Casandra Elizabeth Ventura (born August 26, 1986), known professionally as Cassie, is an American singer, songwriter, model, actress and dancer. Born in New London, Connecticut, she began her career as a result of meeting record producer Ryan Leslie in late 2004, who later signed her to NextSelection Lifestyle Group. During this time, Diddy heard "Me & U" in a club, and Leslie convinced him to partner his Bad Boy Records with Leslie's NextSelection imprint for the release of her debut album.
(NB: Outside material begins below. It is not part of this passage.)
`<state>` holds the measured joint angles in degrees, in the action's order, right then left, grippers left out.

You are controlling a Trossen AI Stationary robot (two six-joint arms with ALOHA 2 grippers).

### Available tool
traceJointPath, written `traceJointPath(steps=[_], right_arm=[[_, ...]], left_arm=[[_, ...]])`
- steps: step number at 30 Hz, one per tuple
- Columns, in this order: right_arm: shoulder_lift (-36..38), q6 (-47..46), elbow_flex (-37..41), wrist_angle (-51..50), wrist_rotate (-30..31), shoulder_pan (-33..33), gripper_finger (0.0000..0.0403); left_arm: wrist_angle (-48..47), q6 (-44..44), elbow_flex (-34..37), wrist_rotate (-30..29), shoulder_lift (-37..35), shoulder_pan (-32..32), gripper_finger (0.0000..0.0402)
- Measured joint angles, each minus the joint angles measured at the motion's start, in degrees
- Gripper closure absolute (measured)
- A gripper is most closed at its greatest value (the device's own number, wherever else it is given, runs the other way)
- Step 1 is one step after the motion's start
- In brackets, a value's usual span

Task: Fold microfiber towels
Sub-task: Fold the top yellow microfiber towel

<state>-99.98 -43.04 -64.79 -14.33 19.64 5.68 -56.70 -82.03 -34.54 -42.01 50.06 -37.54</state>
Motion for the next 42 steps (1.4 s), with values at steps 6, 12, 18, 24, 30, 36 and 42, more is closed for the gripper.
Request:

Cassie's self titled debut studio album was released in August 2006, peaking at number four on the Billboard 200 chart and features the Billboard Hot 100 top three hit "Me & U". In 2008, Cassie released the single "Official Girl" (featuring Lil Wayne). In 2009, she released the singles "Must Be Love" (featuring Diddy), and "Let's Get Crazy" (featuring Akon), and signed a record deal with Interscope Records. In April 2013, Cassie released her debut mixtape RockaByeBaby, which was promoted with the music videos of "Numb" (featuring Rick Ross) and "Paradise" (featuring Wiz Khalifa).

Apart from music, Cassie is signed to modeling agency Wilhelmina Models and One Management. Cassie has modeled for Calvin Klein one and has been featured in magazines including GQ and Bust and becoming the face of ASOS 2013 spring collection, Cassie has appeared in adverts for Delia's, Adidas, Abercrombie & Fitch, Seventeen, and a commercial for Clean and Clear. Cassie has also ventured into acting; she made her film debut in Step Up 2: The Streets (2008).

Early life
Cassie Ventura was born in 1986 in New London, Connecticut, the daughter of a mother of African-American, Mexican and West Indian descent and a Filipino father. She attended the Williams School, a preparatory school, located on the Connecticut College campus. At age 14 Cassie began modeling and by 16 was modeling for local department stores, Delia's fashion catalog and Seventeen. Cassie also briefly appeared in R&B singer Mario's "Just a Friend 2002" music video. Encouraged by producer Rockwilder, Cassie took vocal lessons, modern ballet, as well as using her school's performing arts program. Cassie finished high school in 2004 and then moved to New York City, where she returned to modeling and classes at the Broadway Dance Center. She began booking print and commercial modeling gigs and being represented by Wilhelmina Models.

Career

2004–2007: Cassie

Ryan Leslie spotted Cassie at clubs and parties in late 2004 frequently. The two wrote a duet called "Kiss Me", and after recording the track, Leslie played the song for music executive Tommy Mottola. Mottola offered Cassie a management deal, and Leslie signed her to NextSelection Lifestyle Group, his music-media company he founded with online marketing partner Rasheed Richmond. Leslie wrote and produced Cassie's first single, "Me & U", in 2005. The song became a club hit in Germany. During this time, Diddy heard "Me & U" in a club, and Leslie convinced him to partner his Bad Boy Records with Leslie's NextSelection imprint for the release of Cassie's debut album.

Ryan Leslie produced most of the album, which is a mix of R&B/hip hop/pop. Ventura said in an interview, "I rap, I sing, I do my R&B, I do my slow songs and stuff that the girls will love, I have a down South joint, I have a rock song that I did with my girls this band called Pretty Boys." She paid tribute to her Filipino culture by incorporating OPM sounds into some of the ballads.
The album, Cassie, was released on August 8, 2006 and sold 321,000 copies in the United States. The album's lead single "Me & U" peaked at number three on the Billboard Hot 100, selling more than 1 million digital downloads. To promote her album, Cassie performed on Total Request Live and 106 & Park: BET's Top 10 Live. Her performances were described as "rocky" and "less-than-stellar", but Diddy said that it was due to her inexperience. He said that he would be "with her through her development", and that he has no "question on her ability [to sing]". Cassie addressed the events on her MySpace page, saying that she is aware that her performances were "pretty bad", and that she was "still getting over stage fright".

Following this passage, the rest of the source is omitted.